Tuesday, May 14, 2019

UK Inequality

Sir Angus Deaton is leading a landmark review of inequality in the UK amid fears that the country is at a tipping point due to a decade of stagnant pay growth for British workers. The Institute for Fiscal Studies thinktank, which is working with Deaton on the study, said the British-born economist would “point to the risk of the UK following the US” which has extreme inequality levels in pay, wealth and health.
The US is ranked on some measures among the most unequal of major nations. Pay for non-college-educated men has not risen for five decades, while mortality for less-educated white men and women in middle age has led to average life expectancy to fall for the past three years, something that has not happened for a century.
In the IFS paper, the richest 1% in Britain have seen the share of household income they receive almost triple in the last four decades, rising from 3% in the 1970s to about 8%. Average chief executive pay at FTSE 100 firms has risen to 145 times that of the average worker, from 47 times as recently as 1998.
Earnings in the lowest-earning working households have barely risen since the mid-1990s, compared with greater increases for higher-income groups.
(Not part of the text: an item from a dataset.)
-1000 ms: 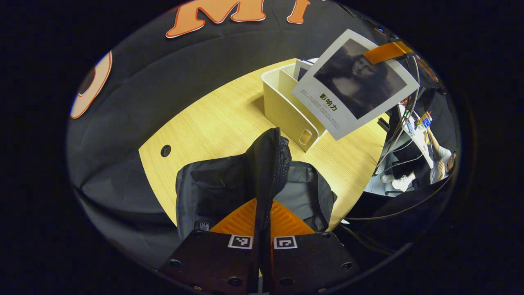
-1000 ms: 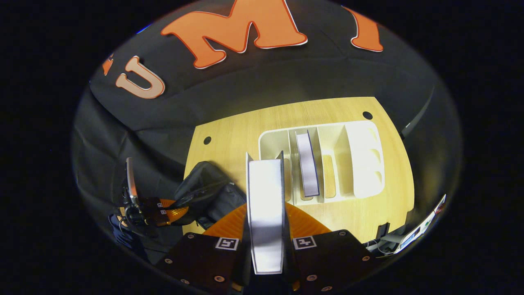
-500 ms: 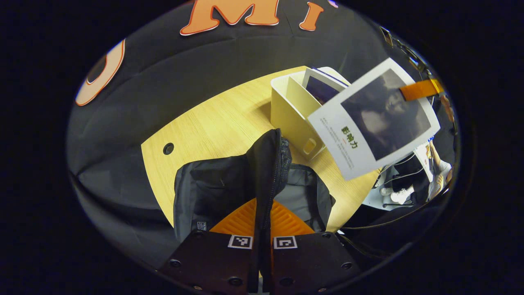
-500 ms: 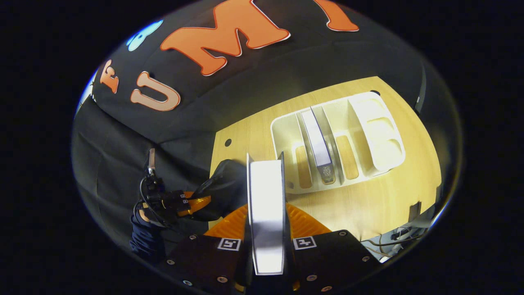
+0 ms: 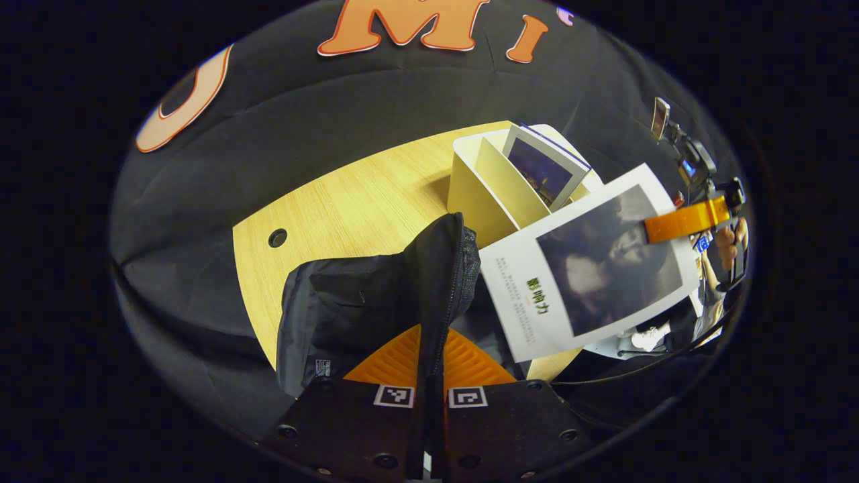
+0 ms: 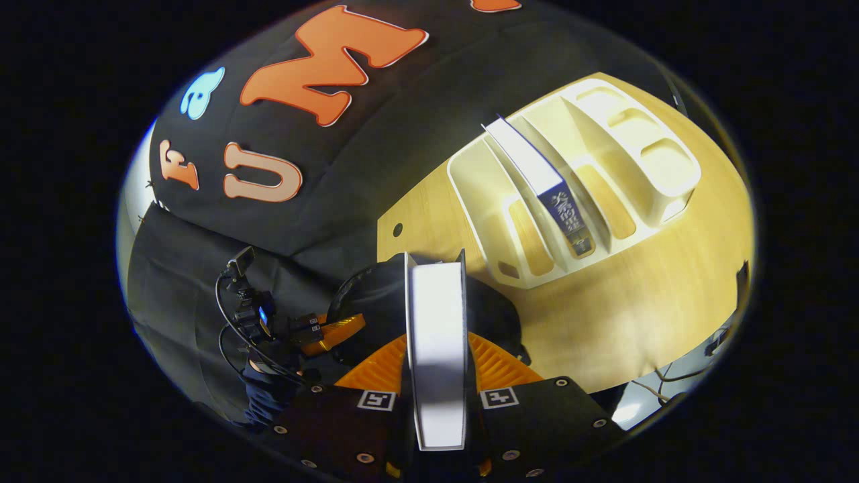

Speaking to the Guardian at the launch of the study, he said: “There’s a real question about whether democratic capitalism is working, when it’s only working for part of the population.
IFS researchers Robert Joyce and Xiaowei Xu, figures show that “deaths of despair” in Britain have more than doubled among men since the early 1990s. This concept was coined by Deaton in an earlier study and refers to deaths from suicide and drug- and alcohol-related issues.
In a reflection of the pressure on certain groups in society as inequality grows across Britain, the number of such deaths per 100,000 adults has risen from about 30 to 61 for men and from 15 to 26 for women over the period. Deaton believes these figures are an early warning sign of the UK developing characteristics of inequality similar to the US.
Data released on Tuesday is expected to show that unemployment remains at its lowest level since the mid-1970s but that means little to the 4 million workers in the UK
Dave Innes, head of economics at the Joseph Rowntree Foundation, says,  “The labour market is trapping people in poverty, when it should be offering people a route out. It is very demoralising for people who are doing what society expects of them, going out to work to meet the essentials but still unable to do that.”
Competitive pressures across retail and hospitality have driven employers to demand total flexibility from their staff, leading to zero-hours contracts, gig work and many unwilling part-time workers. Innes says this problem of underemployment needs to receive a lot more attention in policy debates.  Recent government figures show that the proportion of workers in poverty remains stubbornly high. Innes says: “What this shows is that this biggest problem of our times, as we see it, is not being tackled.
Frances O’Grady, the TUC general secretary, said: “It’s not right that pay is racing ahead in the City when most working people are still worse off than a decade ago.”